Extraction, Enrichment, and Activity Study of an Alpha Glucosidase Inhibitor from Jinlu Plum
α – glucosidase (AG) is an enzyme closely related to diabetes. It can metabolize carbohydrates into glucose, fructose and galactose that can be absorbed and utilized by the human body in the body. α – glucosidase inhibitor (AGI) can block the combination of AG and sugar and reduce fasting blood sugar by competitively inhibiting the activity of AG. In recent years, with the increase of patients with diabetes, the effective ingredients of Chinese and Tibetan drugs have gradually increased in the clinical application of diabetes treatment. Natural α – glucosidase inhibitors have the advantages of stable efficacy, safety, small side effects, etc., becoming a hot spot in the research field of medicine.
Potentilla fruticosa L. is a deciduous shrub plant belonging to the Rosaceae family and the Potentilla genus, mainly distributed in the high-altitude regions of the Qinghai Tibet Plateau. The roots, stems, leaves, flowers, and branches of Jin Lu Mei have strong pharmacological activity. The leaves are commonly used as additives in food and cosmetics, and the root and stem extracts have strong immune regulatory properties, with a stronger effect than that of Ci Wu Jia; The extract of the branch is edible, and in vitro experiments have shown that it has good activity in reducing cholesterol and blood glucose levels in the blood.

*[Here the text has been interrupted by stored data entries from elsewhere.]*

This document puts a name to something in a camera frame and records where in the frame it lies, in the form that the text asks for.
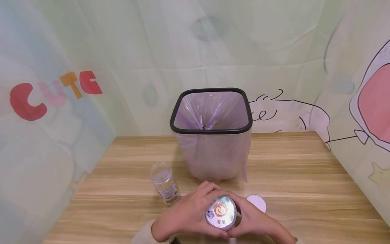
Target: left hand
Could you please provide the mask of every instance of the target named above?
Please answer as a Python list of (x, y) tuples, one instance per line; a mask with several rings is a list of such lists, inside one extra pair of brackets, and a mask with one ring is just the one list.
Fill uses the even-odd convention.
[(204, 181), (172, 208), (162, 213), (152, 225), (152, 235), (158, 242), (177, 233), (200, 233), (227, 238), (227, 233), (206, 222), (205, 212), (217, 198), (226, 195), (215, 183)]

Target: red letter c
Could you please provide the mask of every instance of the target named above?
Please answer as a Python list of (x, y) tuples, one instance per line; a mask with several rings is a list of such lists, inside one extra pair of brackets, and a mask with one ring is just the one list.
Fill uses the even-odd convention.
[(22, 83), (12, 88), (9, 93), (11, 107), (20, 118), (34, 121), (42, 118), (46, 112), (47, 107), (41, 103), (38, 106), (31, 106), (27, 99), (32, 91), (32, 85), (30, 83)]

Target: pink mouth
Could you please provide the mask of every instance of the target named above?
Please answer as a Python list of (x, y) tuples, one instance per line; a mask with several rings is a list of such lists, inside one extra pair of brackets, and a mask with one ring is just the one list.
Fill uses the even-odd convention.
[(364, 85), (358, 106), (368, 130), (390, 143), (390, 64), (378, 69)]

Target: white lid
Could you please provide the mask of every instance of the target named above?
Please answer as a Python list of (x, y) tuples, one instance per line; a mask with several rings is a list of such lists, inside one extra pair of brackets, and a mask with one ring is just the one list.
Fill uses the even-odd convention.
[(255, 205), (260, 211), (265, 213), (267, 211), (266, 201), (260, 197), (259, 195), (252, 194), (246, 197), (246, 199), (251, 202), (251, 204)]

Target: trash can
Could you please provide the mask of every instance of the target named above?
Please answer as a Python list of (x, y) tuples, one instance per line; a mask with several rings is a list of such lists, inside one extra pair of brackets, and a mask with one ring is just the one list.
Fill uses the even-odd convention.
[(195, 178), (218, 183), (242, 177), (247, 182), (252, 122), (243, 90), (194, 89), (179, 96), (170, 127)]

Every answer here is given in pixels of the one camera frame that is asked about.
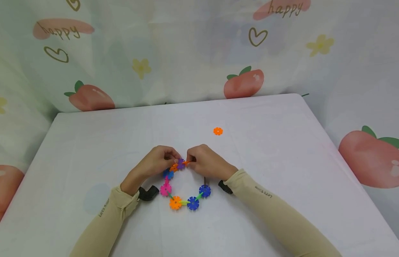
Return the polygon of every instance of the black object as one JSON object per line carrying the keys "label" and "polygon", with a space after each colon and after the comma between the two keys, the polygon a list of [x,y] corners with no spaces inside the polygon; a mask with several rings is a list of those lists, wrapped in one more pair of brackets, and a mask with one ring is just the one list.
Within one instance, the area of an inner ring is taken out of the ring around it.
{"label": "black object", "polygon": [[224,184],[224,182],[221,180],[218,183],[218,186],[221,187],[226,193],[228,193],[229,195],[233,194],[234,192],[232,192],[232,190],[229,188],[229,186],[227,186],[226,184]]}
{"label": "black object", "polygon": [[142,201],[152,201],[159,193],[159,189],[156,186],[151,186],[148,191],[145,191],[142,187],[139,188],[139,199]]}

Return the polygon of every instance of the hand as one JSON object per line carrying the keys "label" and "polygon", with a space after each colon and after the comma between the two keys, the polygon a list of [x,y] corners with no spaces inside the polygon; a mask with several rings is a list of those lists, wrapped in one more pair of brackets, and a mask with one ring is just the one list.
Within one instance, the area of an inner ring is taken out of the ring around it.
{"label": "hand", "polygon": [[213,177],[227,181],[238,169],[226,162],[207,145],[195,146],[188,150],[186,160],[188,168],[204,177]]}
{"label": "hand", "polygon": [[133,196],[150,176],[161,173],[175,163],[178,163],[181,155],[169,146],[155,146],[121,183],[121,190]]}

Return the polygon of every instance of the blue snowflake block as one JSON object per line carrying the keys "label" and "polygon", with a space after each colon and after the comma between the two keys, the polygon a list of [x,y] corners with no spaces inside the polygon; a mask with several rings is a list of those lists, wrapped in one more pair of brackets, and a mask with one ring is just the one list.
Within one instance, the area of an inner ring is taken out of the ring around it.
{"label": "blue snowflake block", "polygon": [[203,198],[207,198],[211,195],[211,188],[208,185],[202,185],[199,188],[199,193],[202,193]]}
{"label": "blue snowflake block", "polygon": [[170,171],[169,168],[167,168],[166,170],[164,170],[164,171],[162,172],[163,178],[165,178],[166,176],[168,176],[168,179],[172,179],[172,178],[173,178],[173,175],[174,175],[173,171]]}
{"label": "blue snowflake block", "polygon": [[186,206],[189,208],[189,210],[195,211],[199,208],[199,200],[196,199],[194,196],[188,198],[188,202],[189,203],[187,203]]}

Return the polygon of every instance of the pink snowflake block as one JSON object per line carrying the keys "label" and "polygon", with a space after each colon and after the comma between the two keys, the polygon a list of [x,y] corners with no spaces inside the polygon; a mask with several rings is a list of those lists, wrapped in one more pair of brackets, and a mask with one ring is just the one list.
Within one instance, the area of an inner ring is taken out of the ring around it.
{"label": "pink snowflake block", "polygon": [[172,193],[172,186],[170,184],[163,184],[159,190],[161,195],[168,196],[168,193]]}

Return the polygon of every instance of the orange snowflake block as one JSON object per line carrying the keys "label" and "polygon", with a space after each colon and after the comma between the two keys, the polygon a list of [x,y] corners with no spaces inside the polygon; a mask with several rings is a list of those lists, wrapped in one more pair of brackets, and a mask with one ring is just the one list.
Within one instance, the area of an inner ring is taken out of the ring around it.
{"label": "orange snowflake block", "polygon": [[180,203],[180,201],[182,201],[182,199],[179,196],[174,196],[173,200],[172,198],[169,200],[169,206],[173,210],[178,210],[182,206],[182,203]]}
{"label": "orange snowflake block", "polygon": [[171,166],[171,168],[169,168],[169,170],[173,171],[173,172],[176,172],[176,171],[178,171],[177,167],[178,167],[178,164],[174,164],[174,165]]}
{"label": "orange snowflake block", "polygon": [[223,132],[224,132],[224,130],[223,130],[223,129],[221,129],[220,127],[216,127],[216,128],[214,128],[214,134],[215,134],[215,135],[217,135],[217,136],[220,136],[220,135],[222,135],[222,134],[223,134]]}

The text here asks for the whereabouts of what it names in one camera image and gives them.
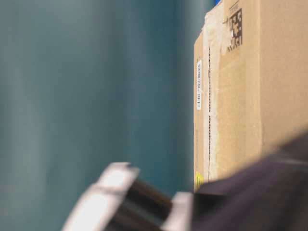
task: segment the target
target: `yellow label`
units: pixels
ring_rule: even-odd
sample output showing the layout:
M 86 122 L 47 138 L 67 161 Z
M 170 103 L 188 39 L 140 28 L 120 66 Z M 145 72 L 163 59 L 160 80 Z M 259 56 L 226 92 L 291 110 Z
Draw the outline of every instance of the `yellow label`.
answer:
M 200 185 L 202 185 L 203 183 L 204 183 L 203 176 L 199 172 L 196 172 L 195 187 L 194 187 L 195 191 L 198 190 Z

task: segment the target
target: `barcode label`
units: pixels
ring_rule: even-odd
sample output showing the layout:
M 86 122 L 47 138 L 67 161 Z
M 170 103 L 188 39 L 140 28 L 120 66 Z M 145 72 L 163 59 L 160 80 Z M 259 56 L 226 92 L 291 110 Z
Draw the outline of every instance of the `barcode label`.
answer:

Previous studies by our research group on the chemical composition of Primulaceae showed that the flavonoid compound quercetin-7-O – β – D-glucuronide was isolated for the first time in Primulaceae and has alpha glucosidase inhibitor activity.
The separation and purification methods of plant flavonoids mainly include resin adsorption, high-performance liquid chromatography, etc. Resin adsorption method is widely used for the enrichment of flavonoids due to its advantages of large surface area, large adsorption capacity, good selectivity, long resin service life, and low operating cost. This study used macroporous adsorption resin (AB-8) method to enrich and inhibit the AG activity of compound quercetin-7-O – β – D-glucuronide in Prunus mume, providing a theoretical basis for the comprehensive development and utilization of natural α – glucosidase inhibitors in Prunus mume.

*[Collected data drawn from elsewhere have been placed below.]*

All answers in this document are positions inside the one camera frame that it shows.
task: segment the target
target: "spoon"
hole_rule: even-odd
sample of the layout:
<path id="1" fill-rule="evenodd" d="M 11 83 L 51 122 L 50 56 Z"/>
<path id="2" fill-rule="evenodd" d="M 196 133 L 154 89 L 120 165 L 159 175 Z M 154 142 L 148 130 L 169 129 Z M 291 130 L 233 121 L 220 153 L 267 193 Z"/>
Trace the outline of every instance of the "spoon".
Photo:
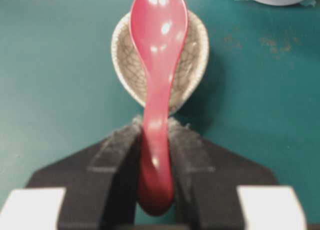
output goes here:
<path id="1" fill-rule="evenodd" d="M 147 89 L 138 202 L 151 215 L 164 213 L 174 199 L 168 111 L 171 85 L 187 31 L 184 0 L 134 1 L 130 34 L 144 67 Z"/>

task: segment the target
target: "white pad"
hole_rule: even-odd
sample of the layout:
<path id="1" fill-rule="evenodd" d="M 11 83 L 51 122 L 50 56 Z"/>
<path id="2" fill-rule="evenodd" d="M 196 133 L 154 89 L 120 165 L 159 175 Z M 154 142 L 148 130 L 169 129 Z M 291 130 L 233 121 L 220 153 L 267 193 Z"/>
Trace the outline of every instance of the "white pad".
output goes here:
<path id="1" fill-rule="evenodd" d="M 1 230 L 57 230 L 57 220 L 66 189 L 13 190 L 0 212 Z"/>
<path id="2" fill-rule="evenodd" d="M 290 186 L 238 186 L 246 230 L 307 230 L 299 200 Z"/>

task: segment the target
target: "small dish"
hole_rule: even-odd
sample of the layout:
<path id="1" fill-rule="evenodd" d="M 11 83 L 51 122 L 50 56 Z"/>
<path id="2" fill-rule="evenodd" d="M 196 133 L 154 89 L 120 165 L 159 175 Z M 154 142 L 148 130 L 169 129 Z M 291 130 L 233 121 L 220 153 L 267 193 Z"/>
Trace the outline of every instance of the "small dish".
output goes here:
<path id="1" fill-rule="evenodd" d="M 185 45 L 175 72 L 169 112 L 173 114 L 186 102 L 200 83 L 209 59 L 209 38 L 202 21 L 188 11 L 189 27 Z M 142 106 L 146 99 L 146 78 L 129 30 L 130 13 L 117 24 L 111 41 L 115 72 L 129 94 Z"/>

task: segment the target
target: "green tabletop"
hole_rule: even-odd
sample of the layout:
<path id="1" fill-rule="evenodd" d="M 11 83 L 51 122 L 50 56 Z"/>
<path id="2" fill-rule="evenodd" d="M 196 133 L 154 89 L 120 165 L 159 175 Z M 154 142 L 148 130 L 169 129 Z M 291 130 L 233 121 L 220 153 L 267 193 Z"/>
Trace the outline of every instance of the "green tabletop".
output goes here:
<path id="1" fill-rule="evenodd" d="M 36 169 L 143 113 L 110 53 L 132 1 L 0 0 L 0 205 Z M 272 169 L 320 221 L 320 5 L 186 2 L 211 54 L 177 119 Z M 173 221 L 173 210 L 151 218 L 138 208 L 137 223 Z"/>

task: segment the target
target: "teal table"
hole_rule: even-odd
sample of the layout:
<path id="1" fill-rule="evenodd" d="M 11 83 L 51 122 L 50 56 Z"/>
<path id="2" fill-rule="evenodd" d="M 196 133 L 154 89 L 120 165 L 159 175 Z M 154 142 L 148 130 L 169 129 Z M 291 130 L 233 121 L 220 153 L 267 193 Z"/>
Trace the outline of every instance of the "teal table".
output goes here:
<path id="1" fill-rule="evenodd" d="M 143 113 L 110 54 L 132 1 L 0 0 L 0 205 L 36 169 Z M 320 221 L 320 4 L 186 1 L 211 54 L 177 119 L 272 169 Z M 173 210 L 151 218 L 138 208 L 137 223 L 173 221 Z"/>

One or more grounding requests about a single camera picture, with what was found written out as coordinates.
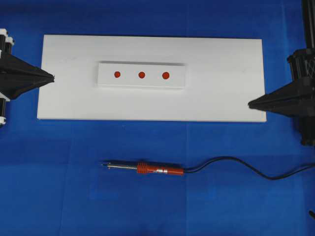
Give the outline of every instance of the blue cloth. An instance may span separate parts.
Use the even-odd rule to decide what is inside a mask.
[[[305,48],[299,0],[10,0],[1,2],[0,27],[16,40],[13,55],[36,66],[44,34],[261,38],[266,92],[291,81],[286,58]],[[315,233],[308,216],[315,210],[315,171],[272,182],[229,161],[185,177],[98,165],[144,159],[194,166],[234,155],[266,174],[281,174],[314,161],[314,148],[300,145],[290,118],[37,120],[37,100],[36,89],[10,102],[0,129],[1,236]]]

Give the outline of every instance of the red soldering iron handle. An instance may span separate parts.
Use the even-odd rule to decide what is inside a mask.
[[[184,175],[184,169],[183,168],[153,166],[153,165],[149,165],[145,162],[139,162],[138,163],[137,172],[139,174],[161,173],[161,174],[177,175],[177,176]]]

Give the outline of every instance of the red dot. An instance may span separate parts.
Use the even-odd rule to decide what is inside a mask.
[[[168,72],[164,72],[162,74],[163,79],[167,80],[169,78],[169,73]]]
[[[115,78],[120,77],[120,72],[119,71],[115,71],[114,76],[115,76]]]
[[[141,71],[141,72],[139,73],[139,78],[140,78],[140,79],[143,79],[145,76],[146,76],[146,74],[145,74],[143,71]]]

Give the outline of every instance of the black cable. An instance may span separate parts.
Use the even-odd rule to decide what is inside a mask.
[[[305,171],[305,170],[308,170],[310,168],[314,168],[315,167],[315,163],[311,163],[311,164],[305,165],[304,167],[301,166],[296,171],[292,171],[292,172],[289,172],[289,173],[286,173],[286,174],[283,174],[283,175],[280,175],[280,176],[270,177],[270,176],[267,176],[264,173],[260,172],[258,169],[256,169],[255,167],[251,166],[250,164],[246,163],[245,161],[243,161],[243,160],[241,160],[239,158],[232,157],[232,156],[220,156],[220,157],[212,158],[212,159],[206,161],[205,163],[201,164],[200,166],[196,166],[196,167],[192,167],[192,168],[185,168],[184,172],[185,173],[195,173],[195,172],[201,171],[203,168],[205,168],[206,166],[208,166],[209,164],[211,164],[213,162],[222,161],[222,160],[230,160],[230,161],[239,162],[239,163],[243,164],[244,166],[250,168],[256,174],[258,174],[261,177],[266,178],[268,180],[279,180],[279,179],[287,178],[287,177],[295,175],[295,174],[297,174],[299,172],[302,172],[302,171]]]

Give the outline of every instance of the white board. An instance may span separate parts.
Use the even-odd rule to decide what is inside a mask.
[[[100,63],[183,65],[183,89],[106,87]],[[39,119],[264,122],[248,102],[264,94],[259,39],[45,35]]]

This article takes the Tibetan medicine Jin Lu Mei as the research object, and uses DAC-50 semi preparative high-performance liquid chromatography and high-performance liquid chromatography to isolate the target hypoglycemic compound with high purity from Jin Lu Mei for the first time. A method for separating Quercetin-7-O – β – D-glucuronide monomer compounds from Jin Lu Mei is established. Extract the chemical components present in Jinlu Mei using 75% ethanol. The extraction solution was separated and segmented using AB-8 column chromatography with 0, 10%, 20%, 30%, 40%, and 50% water ethanol solutions. The compounds were preliminarily classified based on their polarity, and the monomer compounds in the 20% AB-8 eluent of Jinlumei were mainly isolated and prepared.
Through structural analysis of the compound, it was found to be a flavonoid compound. The activity detection and inhibitor type identification results of this compound showed that quercetin-7-O – β – D-glucuronide was a competitive inhibitor, with the highest inhibition rate of 94.67%. This indicates that the compound has strong competitiveness in binding to AG, greatly reducing the binding of AG to sugars, which is consistent with previous research results. The possible binding model between the compound and AG was studied using computer-aided molecular docking method, and the possible mechanism of action was explored. The three benzene rings of the flavonoid parent nucleus of the compound formed a stable binding state with AG protein residues through π – π conjugated bonds, π – alkyl bonds, π – σ conjugated bonds, hydrogen bonds, etc., thereby reducing fasting blood glucose. This compound has good α – glucosidase inhibitory activity, which indicates that Jinlumei has the potential to develop drugs for treating diabetes, and provides scientific theoretical basis for the research and development of hypoglycemic pharmaceutical ingredients of Jinlumei.